An investigation by the magazine into childhood obesity has revealed that while Scottish figures show that no youngster under the age of 15 has undergone bariatric surgery, at least one teenager has been sent to England for the procedure.

Dr Peter Fowlie, paediatrician and Scottish officer for the Royal College of Paediatrics and Child Health, says: "We would never have seen or considered this 10 years ago - a child being referred for surgery because they are overweight. Today it's exceptionally rare, but it does happen."

Meanwhile, the surgeon behind the first specialist surgical centre for paediatric obesity in the UK has called for teen weight loss surgery to be made available in Scotland.

The two most common types of weight loss surgery are gastric band, in which a device is used to reduce the size of the stomach, and gastric bypass, in which the digestive system is rerouted past most of the stomach so that it takes less food to feel full.

There is a need for a surgical option when youngsters are morbidly obese and all else has failed, says Ashish Desai, a paediatric surgeon at King's College Hospital in London. It is in the patient's best interests if this can be delivered locally, he says.

The childhood obesity statistics are worse in Scotland than in England, says Mr Desai. And research has shown that by the time an obese youngster hits 14 or 15, health starts to suffer.

According to the Scottish Health Survey in 2010, 29.9 per cent of Scottish children were overweight or obese; of the two- to 15-year-olds, 7.4 per cent were obese and 6.9 per cent were morbidly obese.
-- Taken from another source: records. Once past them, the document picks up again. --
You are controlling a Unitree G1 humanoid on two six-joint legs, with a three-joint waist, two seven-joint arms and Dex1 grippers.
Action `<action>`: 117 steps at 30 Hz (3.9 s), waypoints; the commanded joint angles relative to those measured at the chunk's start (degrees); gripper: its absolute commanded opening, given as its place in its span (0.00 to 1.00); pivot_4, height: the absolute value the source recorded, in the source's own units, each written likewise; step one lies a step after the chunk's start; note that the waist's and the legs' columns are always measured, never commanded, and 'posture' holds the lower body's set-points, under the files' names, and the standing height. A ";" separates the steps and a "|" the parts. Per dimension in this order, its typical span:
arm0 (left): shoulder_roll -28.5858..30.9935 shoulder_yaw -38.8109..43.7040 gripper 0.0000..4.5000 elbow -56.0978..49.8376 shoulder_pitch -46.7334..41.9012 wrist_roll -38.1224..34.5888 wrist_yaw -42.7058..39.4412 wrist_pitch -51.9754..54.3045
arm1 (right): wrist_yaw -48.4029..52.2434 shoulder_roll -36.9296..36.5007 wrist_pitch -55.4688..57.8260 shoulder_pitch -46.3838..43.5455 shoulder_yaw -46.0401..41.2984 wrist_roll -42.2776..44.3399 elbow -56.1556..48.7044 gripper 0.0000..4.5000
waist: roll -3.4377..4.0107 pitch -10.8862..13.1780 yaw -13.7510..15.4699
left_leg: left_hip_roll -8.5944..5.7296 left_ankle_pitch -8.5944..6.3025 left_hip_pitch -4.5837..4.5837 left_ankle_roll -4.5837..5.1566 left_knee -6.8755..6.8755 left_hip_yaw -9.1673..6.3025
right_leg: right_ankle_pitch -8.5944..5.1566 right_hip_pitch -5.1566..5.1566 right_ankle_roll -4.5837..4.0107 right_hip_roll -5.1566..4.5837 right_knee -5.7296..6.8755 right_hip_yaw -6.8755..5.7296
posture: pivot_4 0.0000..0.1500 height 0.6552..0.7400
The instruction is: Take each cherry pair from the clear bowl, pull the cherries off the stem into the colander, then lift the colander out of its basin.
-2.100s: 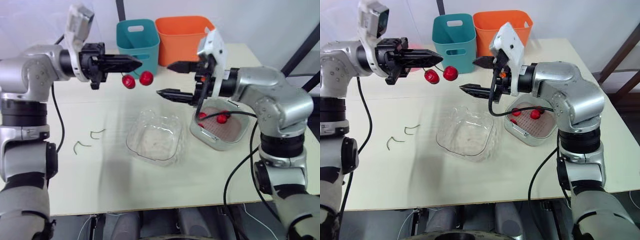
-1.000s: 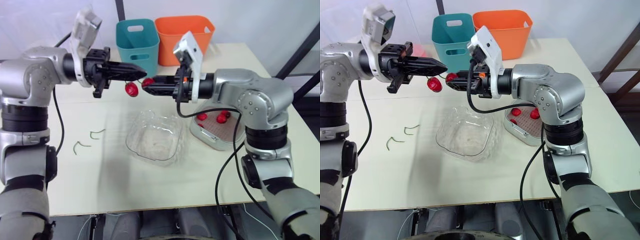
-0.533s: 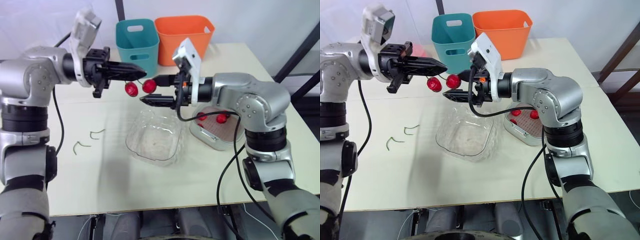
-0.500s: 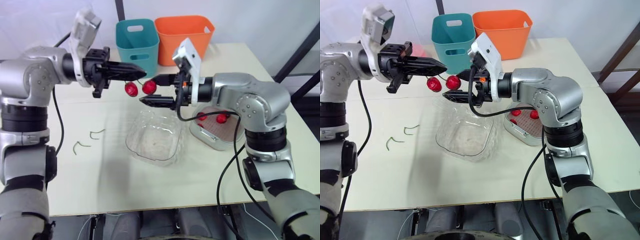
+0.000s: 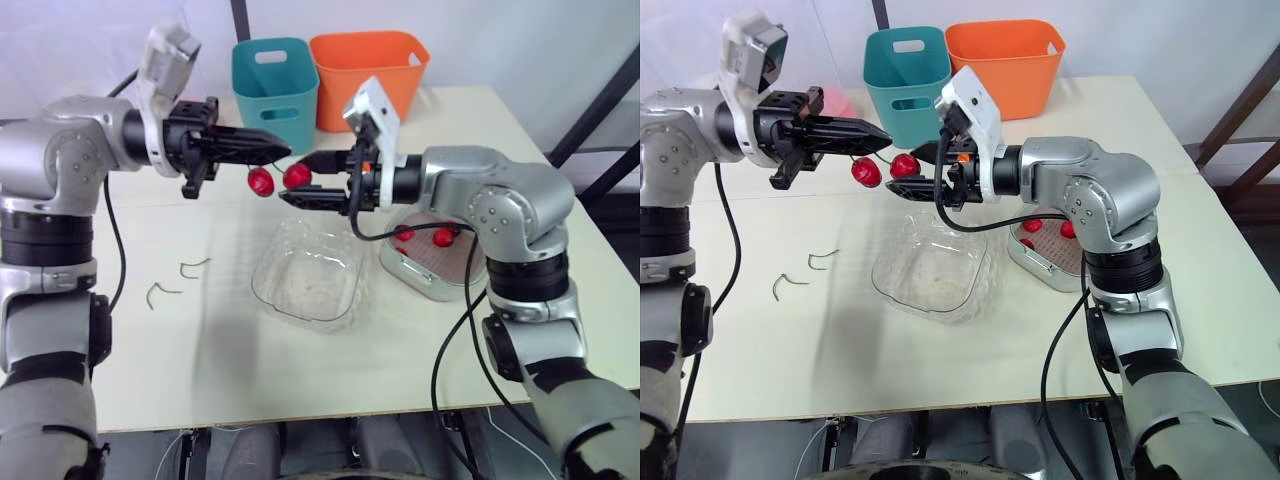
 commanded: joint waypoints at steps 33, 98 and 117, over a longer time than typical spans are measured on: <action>0.61 1.01 0.00 -0.48 -0.55 -0.29 0.41 -0.84 | -0.95 -0.79 -0.66 -1.55 -1.71 2.76 -1.52 0.74 | 0.00 0.00 0.02 | 0.01 0.00 0.00 0.00 -0.01 0.00 | 0.00 -0.01 0.00 0.00 0.00 0.00 | 1.00 1.00; 0.02 -1.45 0.00 0.39 2.55 3.34 -0.56 -7.30 | 6.92 -29.18 -18.37 24.30 -6.50 -12.84 4.76 0.83 | -0.01 0.01 0.31 | -0.05 -0.06 0.00 0.11 0.05 0.33 | -0.01 0.10 0.01 0.06 -0.12 0.04 | 1.00 1.00; -1.84 0.89 0.00 -4.32 2.32 -1.11 1.64 -2.11 | -6.91 6.37 2.08 9.14 -6.85 12.12 -4.59 1.00 | 0.00 0.01 0.26 | -0.06 -0.03 -0.06 0.06 0.13 -0.04 | 0.01 0.09 0.01 -0.14 -0.07 -0.02 | 1.00 1.00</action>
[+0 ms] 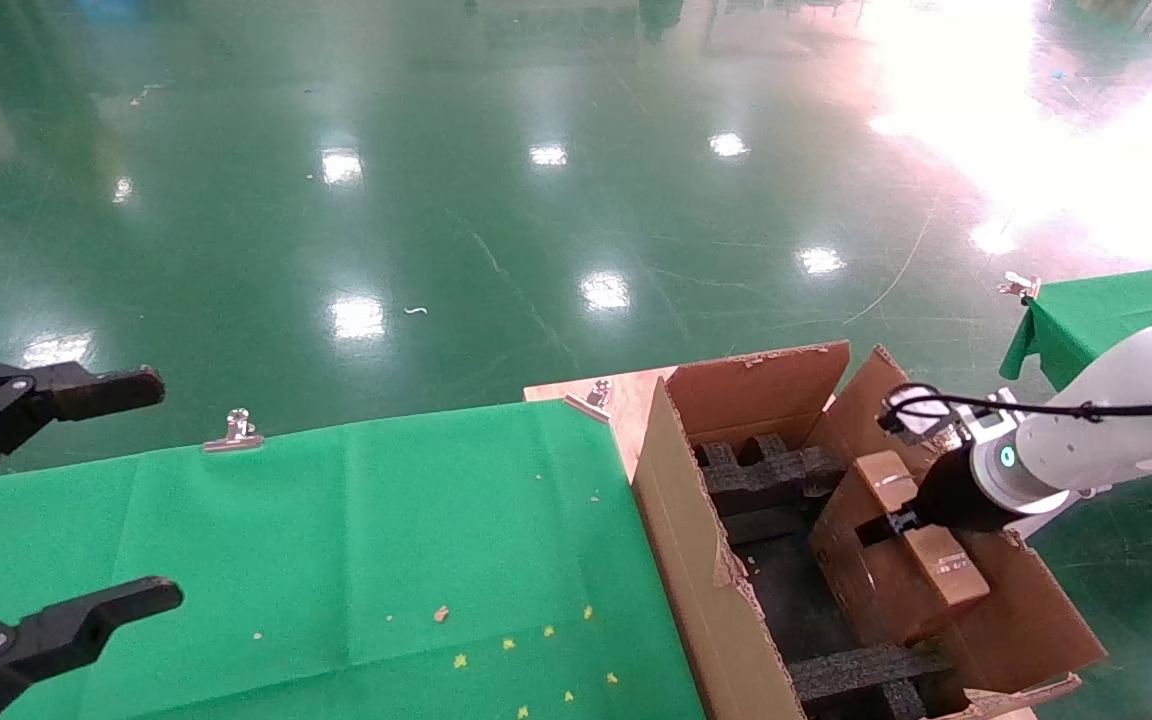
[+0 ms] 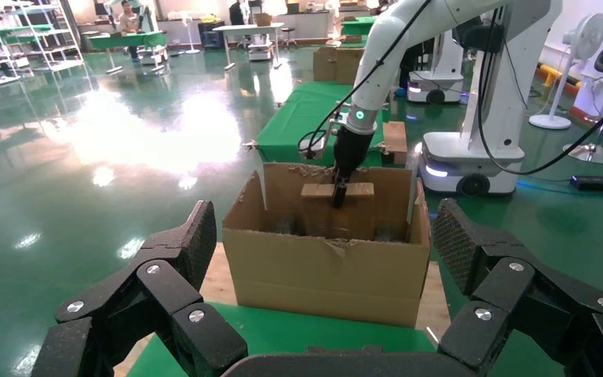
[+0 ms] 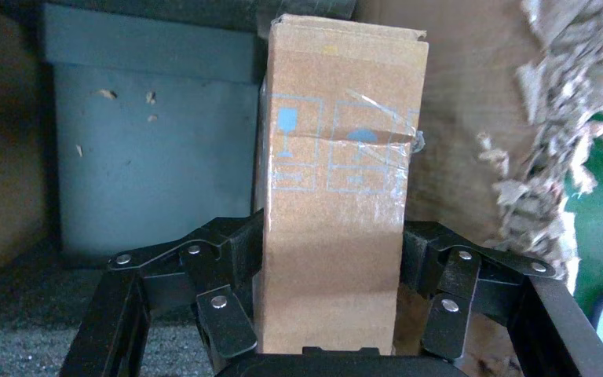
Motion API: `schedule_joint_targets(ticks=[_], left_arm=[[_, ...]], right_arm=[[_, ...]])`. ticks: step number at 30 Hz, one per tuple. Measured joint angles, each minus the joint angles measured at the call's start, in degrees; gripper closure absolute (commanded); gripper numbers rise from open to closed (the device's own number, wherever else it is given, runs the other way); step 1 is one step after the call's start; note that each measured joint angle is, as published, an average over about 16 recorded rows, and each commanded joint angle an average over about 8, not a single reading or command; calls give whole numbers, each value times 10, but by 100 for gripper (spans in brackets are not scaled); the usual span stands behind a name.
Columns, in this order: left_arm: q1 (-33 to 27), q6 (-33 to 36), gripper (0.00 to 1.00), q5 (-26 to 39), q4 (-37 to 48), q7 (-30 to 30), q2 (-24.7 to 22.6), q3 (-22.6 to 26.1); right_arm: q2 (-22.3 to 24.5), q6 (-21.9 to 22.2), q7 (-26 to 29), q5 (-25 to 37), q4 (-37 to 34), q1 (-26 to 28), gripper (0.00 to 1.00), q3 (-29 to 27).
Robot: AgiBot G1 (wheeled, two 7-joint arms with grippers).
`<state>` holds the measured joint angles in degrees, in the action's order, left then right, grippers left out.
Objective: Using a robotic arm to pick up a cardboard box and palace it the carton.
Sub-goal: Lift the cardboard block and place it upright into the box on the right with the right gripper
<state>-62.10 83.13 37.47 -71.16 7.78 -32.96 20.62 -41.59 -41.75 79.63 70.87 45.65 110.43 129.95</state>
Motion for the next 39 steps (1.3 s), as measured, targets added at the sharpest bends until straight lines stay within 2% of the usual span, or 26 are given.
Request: schedule_joint_targets(ticks=[9,18,19,26,27,39], left_arm=[[0,0,0,0,0,0,0,0],[0,0,0,0,0,0,0,0],[0,0,0,0,0,0,0,0],[0,0,0,0,0,0,0,0],[0,0,0,0,0,0,0,0],[0,0,0,0,0,0,0,0]], right_arm=[[-5,-2,11,3,3,-15,100,7],[-23,-12,-2,-6,-21,-36,99,5],[-25,-14,-5,-8,-24,-38,94,4],[-35,-23,-19,-16,-40,-48,7,1],[-36,-24,-21,-16,-41,-48,0,0],[-36,-26,-22,-16,-42,-46,0,-1]])
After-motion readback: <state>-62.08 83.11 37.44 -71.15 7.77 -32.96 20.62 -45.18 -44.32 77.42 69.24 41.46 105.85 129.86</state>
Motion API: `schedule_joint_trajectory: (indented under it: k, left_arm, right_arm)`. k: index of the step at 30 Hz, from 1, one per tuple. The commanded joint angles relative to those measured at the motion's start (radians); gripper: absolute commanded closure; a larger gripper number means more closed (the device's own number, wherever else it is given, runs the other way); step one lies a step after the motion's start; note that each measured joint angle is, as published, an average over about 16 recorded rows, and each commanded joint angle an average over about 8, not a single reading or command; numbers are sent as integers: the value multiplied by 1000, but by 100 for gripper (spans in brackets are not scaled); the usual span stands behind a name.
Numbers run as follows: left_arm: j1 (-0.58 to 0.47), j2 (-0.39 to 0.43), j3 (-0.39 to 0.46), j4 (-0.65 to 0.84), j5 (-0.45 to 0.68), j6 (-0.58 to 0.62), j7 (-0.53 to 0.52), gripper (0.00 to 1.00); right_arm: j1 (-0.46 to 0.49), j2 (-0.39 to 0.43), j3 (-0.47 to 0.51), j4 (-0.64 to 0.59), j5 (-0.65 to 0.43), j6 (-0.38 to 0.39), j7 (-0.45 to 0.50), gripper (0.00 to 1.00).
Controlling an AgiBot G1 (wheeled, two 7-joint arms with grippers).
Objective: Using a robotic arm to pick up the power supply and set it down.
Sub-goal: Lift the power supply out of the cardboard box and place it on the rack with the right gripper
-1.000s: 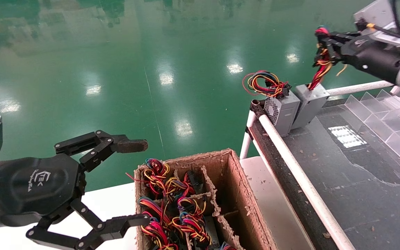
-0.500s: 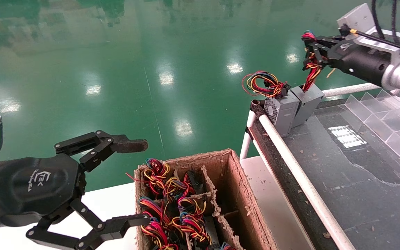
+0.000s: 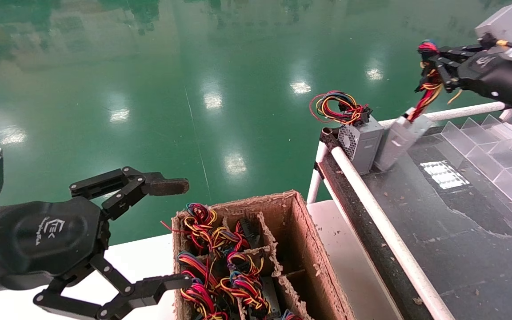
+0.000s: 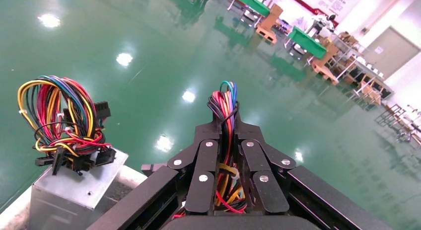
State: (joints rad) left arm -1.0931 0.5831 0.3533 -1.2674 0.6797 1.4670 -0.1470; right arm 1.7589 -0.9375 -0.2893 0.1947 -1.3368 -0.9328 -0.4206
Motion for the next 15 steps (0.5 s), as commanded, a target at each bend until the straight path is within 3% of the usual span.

Academics, however, are calling for fuller statistics on childhood obesity to be recorded in Scotland.

At present, a child's weight in P1 is the country's only universally recorded statistic. They want to see children's weight recorded at more regular intervals with the caveat that it should be done "appropriately" and "sensitively", not en masse in school, where the results become a topic of discussion.

The best source of information on childhood obesity in Scotland is the Scottish Health Survey, says Dr Joanna Inchley, assistant director of the Child and Adolescent Health Research Unit (CAHRU) at the University of St Andrews. But the survey involves just 600 boys and 600 girls. "It's not a huge sample," she adds.

Another source of obesity statistics is the Health Behaviour in School- Aged Children (HBSC) survey run by CAHRU. But the fact that only half of Scottish youngsters taking part answer the questions about height and weight is one of the survey's weak points, Dr Inchley admits. And if anything, the results are likely to be an underestimation.

"We don't have really good data on obesity in Scotland," she concludes.

Anecdotal evidence abounds, however.

We are in the midst of an obesity crisis, concede the health professionals and academics contacted by TESS.

One expert predicts Scotland is up to a decade into a public health problem likely to be as intractable as smoking and to last 50 or 60 years. Another says things will get worse before they get better.

They all agree that education has a significant role to play in tackling overweight and obesity and that prevention is better than cure. Early intervention is critical, they stress. Obesity in early life is the best determinant of obesity later in life, Dr Inchley points out.

Messages need to be spread, they say, about portion size; the negative effects of sedentary behaviour and obesity on health; and how to prepare healthy meals. They also call for schools to hit the target of two hours' PE a week.

Positive moves have been made, they acknowledge. Health and well-being is central to the new Scottish curriculum and the food and drink served in Scottish schools must now meet strict nutritional guidelines, in accordance with the Schools (Health Promotion and Nutrition) (Scotland) Act 2007.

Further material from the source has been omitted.